ASSIGNMENT → Retype only the lines at the head of the records, first through the one with "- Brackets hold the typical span", exactly as written.

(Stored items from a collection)
··········
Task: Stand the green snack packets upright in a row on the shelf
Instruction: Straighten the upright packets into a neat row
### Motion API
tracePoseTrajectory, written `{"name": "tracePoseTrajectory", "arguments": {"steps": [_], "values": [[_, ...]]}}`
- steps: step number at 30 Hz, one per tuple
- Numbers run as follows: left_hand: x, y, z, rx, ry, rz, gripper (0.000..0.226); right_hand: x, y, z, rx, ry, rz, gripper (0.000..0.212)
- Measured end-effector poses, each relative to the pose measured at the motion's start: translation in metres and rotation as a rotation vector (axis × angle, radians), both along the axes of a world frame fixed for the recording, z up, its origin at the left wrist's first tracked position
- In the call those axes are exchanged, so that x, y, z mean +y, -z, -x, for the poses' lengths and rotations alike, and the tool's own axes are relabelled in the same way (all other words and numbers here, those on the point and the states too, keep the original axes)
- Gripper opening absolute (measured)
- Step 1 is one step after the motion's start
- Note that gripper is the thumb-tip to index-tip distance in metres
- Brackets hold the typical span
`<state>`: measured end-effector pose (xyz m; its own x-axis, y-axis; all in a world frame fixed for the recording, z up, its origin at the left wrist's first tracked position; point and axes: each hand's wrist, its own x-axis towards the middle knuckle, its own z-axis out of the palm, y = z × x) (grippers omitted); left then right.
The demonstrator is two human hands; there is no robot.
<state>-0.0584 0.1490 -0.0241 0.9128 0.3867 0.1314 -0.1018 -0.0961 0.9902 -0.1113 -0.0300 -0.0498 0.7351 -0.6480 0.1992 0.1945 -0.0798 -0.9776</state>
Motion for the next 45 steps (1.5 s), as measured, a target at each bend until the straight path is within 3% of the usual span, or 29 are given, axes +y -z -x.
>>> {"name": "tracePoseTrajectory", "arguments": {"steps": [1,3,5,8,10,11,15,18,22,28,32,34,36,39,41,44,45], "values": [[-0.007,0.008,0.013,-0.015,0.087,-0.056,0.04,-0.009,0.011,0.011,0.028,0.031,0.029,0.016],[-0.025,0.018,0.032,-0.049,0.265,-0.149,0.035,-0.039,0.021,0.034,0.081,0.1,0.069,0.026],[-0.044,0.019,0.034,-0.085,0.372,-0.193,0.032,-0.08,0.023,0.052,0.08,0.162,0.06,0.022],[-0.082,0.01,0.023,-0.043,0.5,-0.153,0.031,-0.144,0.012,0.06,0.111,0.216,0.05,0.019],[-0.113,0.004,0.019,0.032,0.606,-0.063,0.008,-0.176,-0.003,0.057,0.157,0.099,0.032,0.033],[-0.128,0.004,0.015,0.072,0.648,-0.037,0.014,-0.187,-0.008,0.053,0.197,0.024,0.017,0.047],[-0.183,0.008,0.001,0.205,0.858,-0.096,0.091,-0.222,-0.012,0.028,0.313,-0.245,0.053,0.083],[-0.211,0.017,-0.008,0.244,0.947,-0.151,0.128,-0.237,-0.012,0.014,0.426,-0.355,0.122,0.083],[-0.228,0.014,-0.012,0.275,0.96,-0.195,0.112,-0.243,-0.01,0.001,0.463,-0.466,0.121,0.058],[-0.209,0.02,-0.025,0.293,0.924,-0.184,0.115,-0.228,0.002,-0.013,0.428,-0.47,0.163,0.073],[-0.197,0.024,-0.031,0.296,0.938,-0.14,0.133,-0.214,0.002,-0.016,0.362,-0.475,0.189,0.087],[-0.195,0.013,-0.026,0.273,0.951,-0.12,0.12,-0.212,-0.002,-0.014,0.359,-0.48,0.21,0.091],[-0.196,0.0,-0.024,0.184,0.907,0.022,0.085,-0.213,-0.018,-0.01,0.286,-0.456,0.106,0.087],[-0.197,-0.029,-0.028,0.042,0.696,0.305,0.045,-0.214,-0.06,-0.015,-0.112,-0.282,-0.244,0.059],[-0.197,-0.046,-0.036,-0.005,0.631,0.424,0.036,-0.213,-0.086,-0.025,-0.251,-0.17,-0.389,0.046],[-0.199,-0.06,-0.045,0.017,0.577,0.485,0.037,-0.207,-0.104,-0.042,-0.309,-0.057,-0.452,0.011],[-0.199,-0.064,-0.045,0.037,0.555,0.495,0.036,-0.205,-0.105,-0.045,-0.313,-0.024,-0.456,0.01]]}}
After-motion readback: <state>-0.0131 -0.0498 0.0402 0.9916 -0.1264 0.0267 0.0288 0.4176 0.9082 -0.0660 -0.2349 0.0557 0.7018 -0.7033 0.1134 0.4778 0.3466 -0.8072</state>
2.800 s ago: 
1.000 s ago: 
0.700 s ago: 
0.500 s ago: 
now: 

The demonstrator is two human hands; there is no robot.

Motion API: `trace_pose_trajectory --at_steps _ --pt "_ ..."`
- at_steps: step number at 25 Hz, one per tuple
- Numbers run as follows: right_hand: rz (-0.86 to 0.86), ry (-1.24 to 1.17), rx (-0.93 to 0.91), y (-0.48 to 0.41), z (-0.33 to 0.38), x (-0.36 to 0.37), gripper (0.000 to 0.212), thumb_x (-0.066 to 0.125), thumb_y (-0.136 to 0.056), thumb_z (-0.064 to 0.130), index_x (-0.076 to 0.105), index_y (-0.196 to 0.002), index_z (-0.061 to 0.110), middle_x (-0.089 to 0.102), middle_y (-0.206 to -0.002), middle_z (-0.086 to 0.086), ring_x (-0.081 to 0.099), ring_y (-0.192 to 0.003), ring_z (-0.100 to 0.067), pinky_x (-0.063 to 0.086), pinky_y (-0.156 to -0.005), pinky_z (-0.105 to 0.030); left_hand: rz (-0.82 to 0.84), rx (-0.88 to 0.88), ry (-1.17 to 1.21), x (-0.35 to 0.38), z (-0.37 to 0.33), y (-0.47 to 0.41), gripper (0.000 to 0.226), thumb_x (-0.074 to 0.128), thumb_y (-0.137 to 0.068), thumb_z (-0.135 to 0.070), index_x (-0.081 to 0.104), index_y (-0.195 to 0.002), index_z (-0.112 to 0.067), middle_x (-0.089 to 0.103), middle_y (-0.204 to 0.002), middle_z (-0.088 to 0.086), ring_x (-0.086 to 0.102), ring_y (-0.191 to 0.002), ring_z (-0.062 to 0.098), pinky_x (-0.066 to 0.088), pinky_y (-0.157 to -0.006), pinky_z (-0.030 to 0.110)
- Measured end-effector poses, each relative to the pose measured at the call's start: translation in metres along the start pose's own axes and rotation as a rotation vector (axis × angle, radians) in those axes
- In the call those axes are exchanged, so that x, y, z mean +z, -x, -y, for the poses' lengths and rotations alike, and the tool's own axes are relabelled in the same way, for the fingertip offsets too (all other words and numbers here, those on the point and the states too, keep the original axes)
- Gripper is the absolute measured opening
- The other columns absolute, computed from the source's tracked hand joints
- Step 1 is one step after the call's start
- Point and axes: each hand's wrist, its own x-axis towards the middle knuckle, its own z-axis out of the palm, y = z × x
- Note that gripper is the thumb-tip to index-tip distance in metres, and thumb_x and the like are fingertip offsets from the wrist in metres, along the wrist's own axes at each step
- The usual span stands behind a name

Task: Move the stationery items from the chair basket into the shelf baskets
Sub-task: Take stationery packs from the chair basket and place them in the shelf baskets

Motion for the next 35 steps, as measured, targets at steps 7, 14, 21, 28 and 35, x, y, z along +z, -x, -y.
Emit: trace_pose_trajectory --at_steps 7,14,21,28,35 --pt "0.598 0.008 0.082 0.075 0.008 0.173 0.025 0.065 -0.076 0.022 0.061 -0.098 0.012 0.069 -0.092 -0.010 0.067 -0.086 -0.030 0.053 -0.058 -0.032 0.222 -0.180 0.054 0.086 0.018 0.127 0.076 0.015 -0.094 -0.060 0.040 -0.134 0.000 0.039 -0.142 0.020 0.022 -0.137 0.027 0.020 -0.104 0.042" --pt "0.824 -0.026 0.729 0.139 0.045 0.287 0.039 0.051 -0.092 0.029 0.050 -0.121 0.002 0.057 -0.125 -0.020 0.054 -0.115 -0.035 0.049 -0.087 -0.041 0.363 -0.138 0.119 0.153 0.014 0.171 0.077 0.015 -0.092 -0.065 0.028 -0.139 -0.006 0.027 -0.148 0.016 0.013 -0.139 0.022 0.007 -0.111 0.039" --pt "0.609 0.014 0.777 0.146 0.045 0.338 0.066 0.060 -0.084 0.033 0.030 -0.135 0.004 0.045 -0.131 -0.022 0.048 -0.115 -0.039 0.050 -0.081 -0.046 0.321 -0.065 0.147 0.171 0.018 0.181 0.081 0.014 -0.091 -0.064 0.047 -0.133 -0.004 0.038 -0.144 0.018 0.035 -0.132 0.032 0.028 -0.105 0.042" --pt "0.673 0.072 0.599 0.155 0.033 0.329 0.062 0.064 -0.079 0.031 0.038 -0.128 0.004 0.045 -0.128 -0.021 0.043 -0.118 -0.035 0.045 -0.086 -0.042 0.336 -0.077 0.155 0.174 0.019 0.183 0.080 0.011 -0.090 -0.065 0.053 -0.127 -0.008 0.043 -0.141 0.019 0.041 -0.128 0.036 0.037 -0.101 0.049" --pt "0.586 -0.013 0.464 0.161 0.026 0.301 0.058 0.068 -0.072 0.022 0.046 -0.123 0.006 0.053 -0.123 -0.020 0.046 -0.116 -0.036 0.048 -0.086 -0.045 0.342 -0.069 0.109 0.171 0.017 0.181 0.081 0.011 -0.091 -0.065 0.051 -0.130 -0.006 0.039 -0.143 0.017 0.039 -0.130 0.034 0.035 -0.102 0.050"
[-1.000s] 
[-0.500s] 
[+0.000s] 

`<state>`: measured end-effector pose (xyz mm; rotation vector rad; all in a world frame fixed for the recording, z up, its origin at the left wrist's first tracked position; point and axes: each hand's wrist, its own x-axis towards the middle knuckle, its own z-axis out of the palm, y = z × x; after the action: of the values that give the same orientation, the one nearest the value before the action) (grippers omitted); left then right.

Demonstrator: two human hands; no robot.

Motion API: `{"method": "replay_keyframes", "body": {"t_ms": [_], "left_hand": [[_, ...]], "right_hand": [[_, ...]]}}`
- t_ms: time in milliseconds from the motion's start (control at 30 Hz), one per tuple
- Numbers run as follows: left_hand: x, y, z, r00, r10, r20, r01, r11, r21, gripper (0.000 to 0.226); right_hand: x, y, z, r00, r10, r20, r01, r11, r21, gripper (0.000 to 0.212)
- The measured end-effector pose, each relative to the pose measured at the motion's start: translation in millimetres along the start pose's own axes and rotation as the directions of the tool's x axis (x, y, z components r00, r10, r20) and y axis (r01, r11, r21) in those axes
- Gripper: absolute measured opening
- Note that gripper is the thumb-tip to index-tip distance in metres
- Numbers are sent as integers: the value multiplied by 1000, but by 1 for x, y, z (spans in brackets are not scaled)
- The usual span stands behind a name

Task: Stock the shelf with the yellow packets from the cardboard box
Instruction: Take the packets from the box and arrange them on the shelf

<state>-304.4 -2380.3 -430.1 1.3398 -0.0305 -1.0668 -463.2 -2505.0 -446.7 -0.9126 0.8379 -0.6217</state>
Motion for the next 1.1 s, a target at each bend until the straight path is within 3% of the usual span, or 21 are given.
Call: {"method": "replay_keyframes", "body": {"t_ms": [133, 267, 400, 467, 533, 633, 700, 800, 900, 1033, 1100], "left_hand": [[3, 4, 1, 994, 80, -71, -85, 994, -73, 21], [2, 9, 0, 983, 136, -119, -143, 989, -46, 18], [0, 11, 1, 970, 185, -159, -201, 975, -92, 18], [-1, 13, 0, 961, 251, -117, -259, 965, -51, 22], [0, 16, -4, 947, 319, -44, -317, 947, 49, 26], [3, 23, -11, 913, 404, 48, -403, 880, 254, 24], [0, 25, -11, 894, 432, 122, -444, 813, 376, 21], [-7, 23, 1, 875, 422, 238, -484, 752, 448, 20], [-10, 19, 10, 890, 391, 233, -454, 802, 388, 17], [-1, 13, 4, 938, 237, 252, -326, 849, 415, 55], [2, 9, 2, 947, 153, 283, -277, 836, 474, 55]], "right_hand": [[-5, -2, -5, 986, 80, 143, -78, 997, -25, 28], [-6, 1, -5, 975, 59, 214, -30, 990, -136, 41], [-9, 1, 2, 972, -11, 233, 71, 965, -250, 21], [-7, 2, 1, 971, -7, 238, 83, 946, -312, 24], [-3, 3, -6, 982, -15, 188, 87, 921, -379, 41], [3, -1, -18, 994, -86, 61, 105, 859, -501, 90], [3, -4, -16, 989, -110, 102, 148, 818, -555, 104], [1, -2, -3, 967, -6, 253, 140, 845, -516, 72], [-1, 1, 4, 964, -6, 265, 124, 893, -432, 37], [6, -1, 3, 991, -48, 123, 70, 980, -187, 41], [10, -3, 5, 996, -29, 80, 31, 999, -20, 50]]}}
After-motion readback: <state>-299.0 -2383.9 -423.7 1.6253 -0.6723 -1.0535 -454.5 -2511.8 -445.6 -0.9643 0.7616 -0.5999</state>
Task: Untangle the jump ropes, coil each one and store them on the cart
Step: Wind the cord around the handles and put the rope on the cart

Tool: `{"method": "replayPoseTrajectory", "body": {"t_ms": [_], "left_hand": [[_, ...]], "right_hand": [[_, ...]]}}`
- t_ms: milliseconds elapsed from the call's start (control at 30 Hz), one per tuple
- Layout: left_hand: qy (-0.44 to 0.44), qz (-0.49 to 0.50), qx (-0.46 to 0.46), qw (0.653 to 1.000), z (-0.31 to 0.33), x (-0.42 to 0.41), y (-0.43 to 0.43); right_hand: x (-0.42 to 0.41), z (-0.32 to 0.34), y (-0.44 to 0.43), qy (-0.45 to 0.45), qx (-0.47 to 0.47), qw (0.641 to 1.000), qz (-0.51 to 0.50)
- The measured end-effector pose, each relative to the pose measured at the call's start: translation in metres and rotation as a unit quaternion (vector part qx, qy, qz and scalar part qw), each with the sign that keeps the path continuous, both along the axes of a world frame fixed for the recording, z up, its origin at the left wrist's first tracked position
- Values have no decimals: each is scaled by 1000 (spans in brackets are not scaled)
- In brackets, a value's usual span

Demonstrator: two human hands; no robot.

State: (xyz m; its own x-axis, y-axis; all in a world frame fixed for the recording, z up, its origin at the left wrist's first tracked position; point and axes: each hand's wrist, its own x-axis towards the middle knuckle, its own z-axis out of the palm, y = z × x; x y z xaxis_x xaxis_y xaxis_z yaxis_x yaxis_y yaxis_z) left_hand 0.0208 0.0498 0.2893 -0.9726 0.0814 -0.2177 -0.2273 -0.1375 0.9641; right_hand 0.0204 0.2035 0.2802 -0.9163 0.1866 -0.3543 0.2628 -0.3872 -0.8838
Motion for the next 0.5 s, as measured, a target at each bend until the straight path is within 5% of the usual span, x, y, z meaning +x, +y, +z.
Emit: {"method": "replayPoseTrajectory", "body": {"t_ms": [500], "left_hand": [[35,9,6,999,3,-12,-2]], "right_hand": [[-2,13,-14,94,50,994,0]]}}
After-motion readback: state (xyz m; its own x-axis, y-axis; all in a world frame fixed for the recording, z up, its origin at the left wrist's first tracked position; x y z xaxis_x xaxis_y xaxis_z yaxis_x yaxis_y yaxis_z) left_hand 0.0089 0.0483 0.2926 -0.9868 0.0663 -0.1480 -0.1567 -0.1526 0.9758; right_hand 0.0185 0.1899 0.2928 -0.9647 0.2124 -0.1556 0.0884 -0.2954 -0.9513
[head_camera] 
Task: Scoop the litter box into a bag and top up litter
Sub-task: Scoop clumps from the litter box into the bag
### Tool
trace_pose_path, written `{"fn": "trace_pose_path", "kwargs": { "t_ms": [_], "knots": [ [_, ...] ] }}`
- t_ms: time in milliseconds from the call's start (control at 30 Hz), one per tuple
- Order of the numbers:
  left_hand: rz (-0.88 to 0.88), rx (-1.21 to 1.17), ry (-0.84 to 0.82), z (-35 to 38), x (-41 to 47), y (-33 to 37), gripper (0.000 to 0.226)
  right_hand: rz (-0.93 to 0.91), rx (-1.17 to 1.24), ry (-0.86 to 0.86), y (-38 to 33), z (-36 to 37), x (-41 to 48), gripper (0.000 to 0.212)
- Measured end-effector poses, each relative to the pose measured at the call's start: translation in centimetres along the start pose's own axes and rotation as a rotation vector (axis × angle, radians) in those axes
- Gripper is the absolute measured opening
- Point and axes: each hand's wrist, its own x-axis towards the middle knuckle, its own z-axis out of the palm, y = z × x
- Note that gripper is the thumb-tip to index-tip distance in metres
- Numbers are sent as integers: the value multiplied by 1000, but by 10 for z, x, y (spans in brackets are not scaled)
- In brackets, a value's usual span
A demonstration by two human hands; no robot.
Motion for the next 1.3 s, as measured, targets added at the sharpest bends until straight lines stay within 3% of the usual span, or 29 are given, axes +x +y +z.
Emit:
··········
RESPONSE BOX →
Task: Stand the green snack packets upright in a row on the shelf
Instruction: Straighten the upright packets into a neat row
### Motion API
tracePoseTrajectory, written `{"name": "tracePoseTrajectory", "arguments": {"steps": [_], "values": [[_, ...]]}}`
- steps: step number at 30 Hz, one per tuple
- Numbers run as follows: left_hand: x, y, z, rx, ry, rz, gripper (0.000..0.226); right_hand: x, y, z, rx, ry, rz, gripper (0.000..0.212)
- Measured end-effector poses, each relative to the pose measured at the motion's start: translation in metres and rotation as a rotation vector (axis × angle, radians), both along the axes of a world frame fixed for the recording, z up, its origin at the left wrist's first tracked position
- In the call those axes are exchanged, so that x, y, z mean +y, -z, -x, for the poses' lengths and rotations alike, and the tool's own axes are relabelled in the same way (all other words and numbers here, those on the point and the states too, keep the original axes)
- Gripper opening absolute (measured)
- Step 1 is one step after the motion's start
- Note that gripper is the thumb-tip to index-tip distance in metres
- Brackets hold the typical span

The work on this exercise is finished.